Weekend rallies in particular draw revellers, drinkers and families some of whom express honest frustration with the restrictions. These events have a festival atmosphere and include bouncy castles, barbecues, dance parties, a concert stage and at least one hot tub.
But some groups occupying the city undoubtedly deal in paranoid conspiracy theories and anti-democratic ideology. They say vaccine mandates are crimes against humanity for which Trudeau, media and politicians should be subjected to Nuremberg-style tribunals.
Organizers proposed to strike a military junta-type committee consisting of the anti-mandate brigade, senators and the governor general through a memorandum of understanding they recently retracted.
Some researchers say these sorts of movements tend to garner support from frontline police and security officers because they share common cultural, political and ideological ground.
In 2018, the military’s counter-intelligence unit probed the issue and found far-right groups “will always attract active and former military personnel due to their conservative values and para-military trainings.”
These files, obtained by Carleton University researcher Andrew Crosby, suggested right-wing extremist groups often cloak a xenophobic agenda in terms security personnel easily identify with — like loyalty, honour and national defence against outsider threats.

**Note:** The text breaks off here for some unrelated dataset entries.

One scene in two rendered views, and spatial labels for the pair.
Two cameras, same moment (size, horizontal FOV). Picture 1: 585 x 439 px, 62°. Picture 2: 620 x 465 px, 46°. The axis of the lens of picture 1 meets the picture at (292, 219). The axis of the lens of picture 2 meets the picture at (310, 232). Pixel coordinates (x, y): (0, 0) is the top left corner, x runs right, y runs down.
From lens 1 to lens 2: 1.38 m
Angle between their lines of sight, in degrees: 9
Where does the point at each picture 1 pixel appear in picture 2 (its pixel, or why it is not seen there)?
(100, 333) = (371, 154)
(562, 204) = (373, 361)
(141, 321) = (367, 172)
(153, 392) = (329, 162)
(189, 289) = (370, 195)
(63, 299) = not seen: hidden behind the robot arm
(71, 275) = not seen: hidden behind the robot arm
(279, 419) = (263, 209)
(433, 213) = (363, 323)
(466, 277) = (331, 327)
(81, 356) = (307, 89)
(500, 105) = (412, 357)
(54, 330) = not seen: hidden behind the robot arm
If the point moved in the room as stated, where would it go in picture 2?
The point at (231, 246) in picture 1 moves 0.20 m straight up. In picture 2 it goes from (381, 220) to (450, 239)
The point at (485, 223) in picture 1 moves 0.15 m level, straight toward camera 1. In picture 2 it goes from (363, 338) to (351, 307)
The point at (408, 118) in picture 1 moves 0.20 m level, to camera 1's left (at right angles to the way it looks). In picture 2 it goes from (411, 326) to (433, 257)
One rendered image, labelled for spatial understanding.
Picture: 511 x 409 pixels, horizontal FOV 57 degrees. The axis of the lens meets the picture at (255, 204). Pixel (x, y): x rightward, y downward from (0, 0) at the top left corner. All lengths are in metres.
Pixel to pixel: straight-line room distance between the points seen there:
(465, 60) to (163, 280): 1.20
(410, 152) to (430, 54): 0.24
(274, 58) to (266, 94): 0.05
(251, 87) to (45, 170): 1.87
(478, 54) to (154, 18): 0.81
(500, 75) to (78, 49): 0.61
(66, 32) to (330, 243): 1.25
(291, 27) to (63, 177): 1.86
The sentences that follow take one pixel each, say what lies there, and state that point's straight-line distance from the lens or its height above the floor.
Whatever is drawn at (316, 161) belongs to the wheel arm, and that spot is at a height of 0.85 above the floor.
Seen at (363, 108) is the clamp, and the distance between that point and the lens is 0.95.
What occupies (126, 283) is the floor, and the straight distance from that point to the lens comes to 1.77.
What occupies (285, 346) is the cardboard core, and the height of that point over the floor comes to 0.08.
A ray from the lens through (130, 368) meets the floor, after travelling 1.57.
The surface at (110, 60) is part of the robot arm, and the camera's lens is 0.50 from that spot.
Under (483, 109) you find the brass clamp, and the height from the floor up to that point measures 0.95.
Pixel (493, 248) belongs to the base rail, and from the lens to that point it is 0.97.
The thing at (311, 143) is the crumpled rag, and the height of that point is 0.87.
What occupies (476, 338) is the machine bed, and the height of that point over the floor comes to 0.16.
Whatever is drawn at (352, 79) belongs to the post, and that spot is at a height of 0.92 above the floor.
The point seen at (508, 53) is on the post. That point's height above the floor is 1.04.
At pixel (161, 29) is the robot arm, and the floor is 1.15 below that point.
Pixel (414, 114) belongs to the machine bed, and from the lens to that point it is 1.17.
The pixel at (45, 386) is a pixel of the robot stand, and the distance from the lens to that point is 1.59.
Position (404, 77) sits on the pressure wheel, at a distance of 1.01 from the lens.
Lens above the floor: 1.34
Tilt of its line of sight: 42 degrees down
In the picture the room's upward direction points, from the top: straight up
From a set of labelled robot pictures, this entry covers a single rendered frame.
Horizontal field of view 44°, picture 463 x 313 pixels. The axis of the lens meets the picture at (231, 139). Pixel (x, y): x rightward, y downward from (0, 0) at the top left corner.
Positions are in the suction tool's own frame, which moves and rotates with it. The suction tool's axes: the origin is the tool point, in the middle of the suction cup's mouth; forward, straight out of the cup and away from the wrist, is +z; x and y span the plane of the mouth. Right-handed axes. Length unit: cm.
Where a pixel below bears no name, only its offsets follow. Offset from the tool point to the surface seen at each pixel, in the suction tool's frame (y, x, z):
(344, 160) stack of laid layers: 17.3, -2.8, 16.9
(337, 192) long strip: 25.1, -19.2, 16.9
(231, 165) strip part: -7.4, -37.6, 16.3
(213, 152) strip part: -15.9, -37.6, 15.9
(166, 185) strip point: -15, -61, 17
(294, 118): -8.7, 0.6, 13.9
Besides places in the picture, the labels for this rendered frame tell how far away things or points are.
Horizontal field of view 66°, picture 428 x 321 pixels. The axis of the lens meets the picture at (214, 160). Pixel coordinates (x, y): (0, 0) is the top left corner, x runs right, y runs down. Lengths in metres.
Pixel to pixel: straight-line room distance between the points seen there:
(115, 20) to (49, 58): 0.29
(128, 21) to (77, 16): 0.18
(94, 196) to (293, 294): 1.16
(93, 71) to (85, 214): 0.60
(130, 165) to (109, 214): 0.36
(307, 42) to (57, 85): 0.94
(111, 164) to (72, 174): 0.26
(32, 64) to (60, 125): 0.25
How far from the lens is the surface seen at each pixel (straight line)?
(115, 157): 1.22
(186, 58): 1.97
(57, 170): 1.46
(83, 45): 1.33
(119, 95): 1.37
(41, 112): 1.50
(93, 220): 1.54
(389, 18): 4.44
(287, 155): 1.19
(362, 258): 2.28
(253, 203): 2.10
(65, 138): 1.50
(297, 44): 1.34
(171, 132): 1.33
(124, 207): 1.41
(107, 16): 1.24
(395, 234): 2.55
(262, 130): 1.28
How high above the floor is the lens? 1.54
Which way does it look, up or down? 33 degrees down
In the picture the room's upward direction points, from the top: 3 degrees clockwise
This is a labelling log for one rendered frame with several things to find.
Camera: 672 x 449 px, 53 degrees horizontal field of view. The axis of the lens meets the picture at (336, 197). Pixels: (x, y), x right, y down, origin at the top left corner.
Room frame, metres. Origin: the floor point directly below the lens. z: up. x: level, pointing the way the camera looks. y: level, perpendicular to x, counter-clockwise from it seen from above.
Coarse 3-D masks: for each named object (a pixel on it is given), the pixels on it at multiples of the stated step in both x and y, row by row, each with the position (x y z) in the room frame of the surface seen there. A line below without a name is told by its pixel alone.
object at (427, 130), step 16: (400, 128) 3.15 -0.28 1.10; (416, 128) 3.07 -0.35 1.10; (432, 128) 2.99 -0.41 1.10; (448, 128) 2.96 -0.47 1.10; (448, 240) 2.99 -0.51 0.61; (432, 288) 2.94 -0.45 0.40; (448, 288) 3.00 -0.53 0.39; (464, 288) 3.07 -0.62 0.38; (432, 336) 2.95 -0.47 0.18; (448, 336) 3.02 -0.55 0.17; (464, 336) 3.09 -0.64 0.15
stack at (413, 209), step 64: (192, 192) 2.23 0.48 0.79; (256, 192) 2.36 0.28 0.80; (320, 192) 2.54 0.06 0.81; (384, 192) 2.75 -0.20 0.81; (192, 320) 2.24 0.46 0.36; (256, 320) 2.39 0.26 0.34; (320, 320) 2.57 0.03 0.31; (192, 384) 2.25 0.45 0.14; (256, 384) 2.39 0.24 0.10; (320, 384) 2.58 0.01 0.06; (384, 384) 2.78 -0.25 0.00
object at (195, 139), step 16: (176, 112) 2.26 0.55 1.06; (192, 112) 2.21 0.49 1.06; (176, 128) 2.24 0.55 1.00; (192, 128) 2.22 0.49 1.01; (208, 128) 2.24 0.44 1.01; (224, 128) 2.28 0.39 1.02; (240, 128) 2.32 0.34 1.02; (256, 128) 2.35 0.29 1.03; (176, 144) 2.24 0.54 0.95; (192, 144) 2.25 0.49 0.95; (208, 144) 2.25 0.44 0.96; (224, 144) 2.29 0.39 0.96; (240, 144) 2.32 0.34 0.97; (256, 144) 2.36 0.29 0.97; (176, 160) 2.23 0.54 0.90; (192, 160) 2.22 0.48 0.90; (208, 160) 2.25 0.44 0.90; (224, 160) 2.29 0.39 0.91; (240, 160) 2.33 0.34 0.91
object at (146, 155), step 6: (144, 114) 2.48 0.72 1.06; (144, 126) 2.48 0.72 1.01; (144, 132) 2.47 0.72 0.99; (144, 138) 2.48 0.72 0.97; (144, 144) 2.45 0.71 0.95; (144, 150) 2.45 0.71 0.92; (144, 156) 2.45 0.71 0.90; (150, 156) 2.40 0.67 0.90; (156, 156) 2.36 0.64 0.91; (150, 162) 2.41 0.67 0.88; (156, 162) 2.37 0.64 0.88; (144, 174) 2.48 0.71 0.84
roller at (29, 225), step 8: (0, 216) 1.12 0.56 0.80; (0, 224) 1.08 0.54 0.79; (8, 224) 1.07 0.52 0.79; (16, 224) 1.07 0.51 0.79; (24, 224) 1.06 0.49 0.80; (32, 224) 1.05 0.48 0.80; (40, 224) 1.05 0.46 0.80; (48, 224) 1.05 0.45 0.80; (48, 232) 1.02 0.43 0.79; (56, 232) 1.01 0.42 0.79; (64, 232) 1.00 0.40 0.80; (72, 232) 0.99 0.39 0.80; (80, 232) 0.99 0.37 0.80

“These qualities closely echo the military traditions, increasing the ease with which current DND/CAF members and veterans are being attracted to such organisations,” the spy agency said.
APTN reached out to this same spy unit after protesters built a wooden hut stockpiled with propane and fuel directly across the river from National Defence headquarters. The unit said the convoy poses “no security threat” to department assets.
Critics, however, worry the authorities are downplaying things.
Mi’kmaw lawyer and professor Pam Palmater recently told APTN the ties between white supremacy, far-right extremism and law enforcement should be cause for alarm.
“That presents one of, if not the biggest national security and public safety threat in this country as far as I’m concerned,” she said.
It’s furthermore unclear how many military and policing staff, at least at the federal level, are defying the policy of mandatory vaccination.
The RCMP couldn’t say how many members are immunized. The force maintains 21,000 police officers. The Canada Border Services Agency, also covered by the mandate, has 11,700 officers tasked with border management and enforcement.
The military is not covered by the policy because it’s a separate organization but adopted it nevertheless. Soldiers and officers who defy the mandate can have disciplinary proceedings launched against them and eventually be dishonourably discharged.
Anand’s spokesperson said 98 per cent of the forces have been inoculated.
“The Minister expects that any CAF member whose conduct brings discredit to the Forces will be held accountable for their actions,” the statement said.